My_class mc_("mc_");
//    mc = mc_; // Compilation error because copy assignment has been deleted
mc = std::move(mc_); // Move assignment
mc = My_class("Move assignment"); // Move assignment

std::cout << std::boolalpha << "'std::is_trivially_assignable<My_class, My_class>': " <<
            std::is_trivially_assignable<My_class, My_class>::value << std::endl; // 'false'
std::cout << std::boolalpha << "'std::is_assignable<My_class, My_class>': " <<
            std::is_assignable<My_class, My_class>::value << std::endl << std::endl; // 'true'

My_class mc__(My_class("Move constructor"));
std::cout << std::boolalpha << "'std::is_trivially_move_constructible<My_class>': " <<
            std::is_trivially_move_constructible<My_class>::value << std::endl; // 'false'
std::cout << std::boolalpha << "'std::is_move_constructible<My_class>': " <<
            std::is_move_constructible<My_class>::value << std::endl; // 'true'

Example (stupid people?)

class X {
public:
    ~X() = delete;
};

// Later on, in '.cpp' file:
// X x; // Compilation error: somehow late but safe anyway...

Rule(s)

• Basic C++ operators as +, -, *, /, <, >, (),[]… may be contextually redefined for a given class.

Example

// '.h' file:
class Polynomial {
    …
public:
    …
    Polynomial operator *(const Polynomial&) const;
    …
};

// '.cpp' file:
Polynomial a, b;
// 'a' and 'b' are filled…
Polynomial c = a * b; // Alternative notation: 'c = a.operator *(b);'

Example

// '.h' file:
class Elephant : public Elephantidae {
    …
    short _weight;
public:
    …
    bool operator<(const Elephant&) const; 
};

// '.cpp' file:
bool Elephant::operator<(const Elephant& e) const {
    return this->_weight < e._weight;
}

Rule(s)

• Inheritance is a foundation of OO programming.
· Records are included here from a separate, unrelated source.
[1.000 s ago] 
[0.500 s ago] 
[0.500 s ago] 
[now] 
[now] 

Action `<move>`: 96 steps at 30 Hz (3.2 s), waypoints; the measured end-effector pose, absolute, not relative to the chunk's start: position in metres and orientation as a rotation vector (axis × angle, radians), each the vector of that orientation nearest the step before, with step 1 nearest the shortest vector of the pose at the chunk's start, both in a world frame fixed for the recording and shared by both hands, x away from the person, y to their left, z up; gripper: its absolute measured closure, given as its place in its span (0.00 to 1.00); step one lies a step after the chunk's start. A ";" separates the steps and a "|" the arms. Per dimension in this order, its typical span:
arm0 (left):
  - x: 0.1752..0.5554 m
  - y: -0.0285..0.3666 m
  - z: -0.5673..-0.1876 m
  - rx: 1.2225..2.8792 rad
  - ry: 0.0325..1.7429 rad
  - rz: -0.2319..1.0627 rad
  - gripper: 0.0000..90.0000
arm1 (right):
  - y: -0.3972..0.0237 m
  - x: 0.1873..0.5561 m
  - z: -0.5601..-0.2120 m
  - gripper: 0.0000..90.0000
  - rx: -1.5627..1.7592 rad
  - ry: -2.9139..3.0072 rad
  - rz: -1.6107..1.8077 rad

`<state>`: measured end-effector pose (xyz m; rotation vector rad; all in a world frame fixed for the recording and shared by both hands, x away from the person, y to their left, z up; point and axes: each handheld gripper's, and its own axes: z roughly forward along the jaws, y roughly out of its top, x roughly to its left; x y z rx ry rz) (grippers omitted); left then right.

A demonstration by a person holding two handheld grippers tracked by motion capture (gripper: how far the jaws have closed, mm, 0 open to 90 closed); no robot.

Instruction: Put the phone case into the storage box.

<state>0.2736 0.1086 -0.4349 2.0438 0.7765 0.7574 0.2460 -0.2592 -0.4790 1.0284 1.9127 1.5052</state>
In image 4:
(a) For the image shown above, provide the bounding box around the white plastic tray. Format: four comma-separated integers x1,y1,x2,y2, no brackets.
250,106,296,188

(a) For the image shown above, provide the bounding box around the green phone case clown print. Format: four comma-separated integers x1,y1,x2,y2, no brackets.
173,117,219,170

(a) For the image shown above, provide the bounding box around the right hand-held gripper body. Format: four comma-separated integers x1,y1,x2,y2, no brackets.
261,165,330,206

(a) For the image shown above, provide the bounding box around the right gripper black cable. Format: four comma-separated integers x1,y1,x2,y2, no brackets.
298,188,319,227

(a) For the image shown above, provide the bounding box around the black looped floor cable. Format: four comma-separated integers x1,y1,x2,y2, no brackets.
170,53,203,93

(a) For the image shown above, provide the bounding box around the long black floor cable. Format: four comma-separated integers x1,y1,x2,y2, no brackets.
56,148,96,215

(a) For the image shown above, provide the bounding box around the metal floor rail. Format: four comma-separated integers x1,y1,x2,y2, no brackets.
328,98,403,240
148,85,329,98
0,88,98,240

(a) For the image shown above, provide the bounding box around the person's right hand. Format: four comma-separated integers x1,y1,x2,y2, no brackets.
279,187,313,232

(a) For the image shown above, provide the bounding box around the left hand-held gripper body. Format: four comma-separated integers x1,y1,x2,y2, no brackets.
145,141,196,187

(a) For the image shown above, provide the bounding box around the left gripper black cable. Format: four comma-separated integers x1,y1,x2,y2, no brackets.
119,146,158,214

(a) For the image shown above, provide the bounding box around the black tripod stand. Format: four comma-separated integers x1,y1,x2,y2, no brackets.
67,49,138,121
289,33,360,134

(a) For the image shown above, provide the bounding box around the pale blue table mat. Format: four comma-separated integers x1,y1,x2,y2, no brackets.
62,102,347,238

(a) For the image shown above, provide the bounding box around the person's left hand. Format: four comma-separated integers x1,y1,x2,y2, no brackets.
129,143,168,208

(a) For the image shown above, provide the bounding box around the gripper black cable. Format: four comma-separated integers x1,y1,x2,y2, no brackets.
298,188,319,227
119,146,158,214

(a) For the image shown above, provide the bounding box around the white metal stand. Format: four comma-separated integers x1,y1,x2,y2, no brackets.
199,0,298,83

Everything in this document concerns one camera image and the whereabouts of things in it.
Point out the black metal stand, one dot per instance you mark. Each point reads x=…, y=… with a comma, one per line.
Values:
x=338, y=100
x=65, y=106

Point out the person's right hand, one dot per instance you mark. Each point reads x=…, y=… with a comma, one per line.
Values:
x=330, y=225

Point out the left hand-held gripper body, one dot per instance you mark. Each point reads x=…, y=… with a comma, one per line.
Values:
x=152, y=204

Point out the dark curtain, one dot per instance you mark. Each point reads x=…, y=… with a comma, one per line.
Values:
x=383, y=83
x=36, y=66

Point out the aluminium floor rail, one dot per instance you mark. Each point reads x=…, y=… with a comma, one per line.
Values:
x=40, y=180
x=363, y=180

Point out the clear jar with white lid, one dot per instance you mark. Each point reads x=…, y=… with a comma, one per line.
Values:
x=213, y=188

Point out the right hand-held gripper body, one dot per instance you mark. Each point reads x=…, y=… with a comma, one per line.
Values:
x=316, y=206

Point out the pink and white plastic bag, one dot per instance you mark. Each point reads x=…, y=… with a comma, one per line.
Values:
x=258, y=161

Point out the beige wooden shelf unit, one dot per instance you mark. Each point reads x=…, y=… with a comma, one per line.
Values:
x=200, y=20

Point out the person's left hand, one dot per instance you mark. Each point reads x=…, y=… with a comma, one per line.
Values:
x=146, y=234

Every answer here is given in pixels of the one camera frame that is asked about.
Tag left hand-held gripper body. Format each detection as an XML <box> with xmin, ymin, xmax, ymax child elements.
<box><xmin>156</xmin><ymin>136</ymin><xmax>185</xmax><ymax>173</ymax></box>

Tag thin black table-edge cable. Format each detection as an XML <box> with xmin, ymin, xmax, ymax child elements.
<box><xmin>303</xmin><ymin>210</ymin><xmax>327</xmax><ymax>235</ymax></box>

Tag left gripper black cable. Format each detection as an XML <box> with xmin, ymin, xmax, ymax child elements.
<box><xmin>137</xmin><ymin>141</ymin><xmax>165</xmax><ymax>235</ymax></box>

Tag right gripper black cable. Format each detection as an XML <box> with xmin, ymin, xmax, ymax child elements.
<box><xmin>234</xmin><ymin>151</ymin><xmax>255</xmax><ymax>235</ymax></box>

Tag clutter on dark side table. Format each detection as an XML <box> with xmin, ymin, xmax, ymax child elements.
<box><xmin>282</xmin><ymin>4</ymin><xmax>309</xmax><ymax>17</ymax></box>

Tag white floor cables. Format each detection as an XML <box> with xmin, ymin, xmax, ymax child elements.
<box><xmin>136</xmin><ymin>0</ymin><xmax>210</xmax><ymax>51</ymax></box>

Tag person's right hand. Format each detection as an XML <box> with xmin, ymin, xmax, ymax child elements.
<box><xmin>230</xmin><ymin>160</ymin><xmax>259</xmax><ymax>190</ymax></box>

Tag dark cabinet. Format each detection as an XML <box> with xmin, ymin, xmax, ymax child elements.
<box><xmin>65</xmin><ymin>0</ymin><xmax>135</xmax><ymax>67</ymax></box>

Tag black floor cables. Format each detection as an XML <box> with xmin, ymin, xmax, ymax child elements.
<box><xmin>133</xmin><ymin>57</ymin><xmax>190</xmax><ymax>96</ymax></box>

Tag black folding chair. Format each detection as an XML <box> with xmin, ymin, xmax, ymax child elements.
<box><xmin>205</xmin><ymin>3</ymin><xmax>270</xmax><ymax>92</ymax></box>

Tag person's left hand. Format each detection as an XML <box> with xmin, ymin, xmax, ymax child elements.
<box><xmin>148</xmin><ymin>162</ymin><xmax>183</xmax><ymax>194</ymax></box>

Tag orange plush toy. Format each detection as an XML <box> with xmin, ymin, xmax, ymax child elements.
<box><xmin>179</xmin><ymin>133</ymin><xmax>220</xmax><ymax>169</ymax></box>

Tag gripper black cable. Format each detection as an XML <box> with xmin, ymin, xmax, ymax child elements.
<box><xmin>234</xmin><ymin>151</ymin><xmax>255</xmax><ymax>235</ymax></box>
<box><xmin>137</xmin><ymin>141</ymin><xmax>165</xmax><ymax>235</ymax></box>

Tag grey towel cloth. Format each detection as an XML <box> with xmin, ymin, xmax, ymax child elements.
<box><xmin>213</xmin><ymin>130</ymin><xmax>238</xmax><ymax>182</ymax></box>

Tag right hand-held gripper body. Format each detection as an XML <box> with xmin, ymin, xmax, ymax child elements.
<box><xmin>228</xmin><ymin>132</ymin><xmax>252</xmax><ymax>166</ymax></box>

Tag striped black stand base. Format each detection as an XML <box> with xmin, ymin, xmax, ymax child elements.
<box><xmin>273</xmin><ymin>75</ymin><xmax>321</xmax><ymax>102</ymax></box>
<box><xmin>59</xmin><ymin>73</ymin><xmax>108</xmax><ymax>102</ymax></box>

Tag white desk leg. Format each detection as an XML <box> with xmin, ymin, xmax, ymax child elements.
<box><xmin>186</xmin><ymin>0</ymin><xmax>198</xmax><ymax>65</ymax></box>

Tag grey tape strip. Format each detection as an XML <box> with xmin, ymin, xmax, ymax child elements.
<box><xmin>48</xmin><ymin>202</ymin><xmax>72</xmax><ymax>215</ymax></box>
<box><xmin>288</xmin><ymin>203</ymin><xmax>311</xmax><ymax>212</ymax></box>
The principle behind inheritance is the fact that data structures are extended from existing ones. This amounts to adding attributes (structural inheritance) and/or functions (behavioral inheritance). The way of dealing with inheritance in C++ is the use of the : sign. Note that C++ supports multiple inheritance between classes.

Example of inheritance tree (in French)

Structural inheritance

Example Inheritance_polymorphism.Cpp.zip 

class Compte_bancaire {
        int _id;
    protected:
        float _solde;
    …

class Compte_cheque : public Compte_bancaire {
    protected:
        float _taux_interet;
        float _seuil;
    …

Behavioral inheritance

Example Inheritance_polymorphism.Cpp.zip 

class Compte_bancaire {
    …
    public:
        inline int id() const {return _id;} // This function is usable by 'Compte_cheque' objects!
    …

Property extension

Example Inheritance_polymorphism.Cpp.zip 

// '.h' file:
class Compte_epargne_logement : public Compte_epargne { 
    public:
        const static float Taux_interet; // Fixed rate in the French law
    public:
        virtual float taux_interet() const;
    …

// '.cpp' file:
const float Compte_epargne_logement::Taux_interet = Livret_A::Taux_interet * 2.F / 3.F;
float Compte_epargne_logement::taux_interet() const {
    return Taux_interet;
}
…

Inheritance and constructors

Example Inheritance_polymorphism.Cpp.zip 

// '.h' file:
class Compte_epargne : public Compte_bancaire {
    protected:
        Compte_epargne(int,float = 0.F);
};

// '.cpp' file:
Compte_epargne::Compte_epargne(int id,float solde) : Compte_bancaire(id,solde) {}

Overriding (redefinition)

Example Inheritance_polymorphism.Cpp.zip 

// '.h' file:
class Compte_bancaire {
    …
    public:
        …
        virtual float taux_interet() const = 0; // Abstract function
        virtual void appliquer_taux_interet();
};

class Compte_cheque : public Compte_bancaire {
    …
    public:
        …
        virtual float taux_interet() const; // Abstract nature is removed when overriding
        virtual void appliquer_taux_interet(); // Overriding as well
};

// '.cpp' file:
void Compte_bancaire::appliquer_taux_interet() {
    _cumul_interets = _solde * (1.F + (taux_interet() / 100.F));
}
float Compte_cheque::taux_interet() const {
    return _taux_interet;
}
void Compte_cheque::appliquer_taux_interet() {
    if(_solde > _seuil) Compte_bancaire::appliquer_taux_interet();
}

Accessing properties of ancestor classes

Example

// Assumption: 'Daughter' inherits from 'Mother', which inherits from 'Grandmother'. One wants in 'Daughter' to access to 'jewel' (not 'private') in 'Mother':
Mother::jewel;
// One now wants in 'Daughter' to access to 'other_jewel' (not 'private') in 'Grandmother':
Grandmother::other_jewel;

final and override keywords

Rule(s)

• Originally, C++ lets us the possibility of freely overriding functions, a potential problem. More recently, final and override keywords allow us to design safer inheritance hierarchies.
• In figure, inheriting with public visibility from the predefinedstd::stack STL component (left-hand side) is a source of bug. Instead, inheriting with private (right-hand side) is secure.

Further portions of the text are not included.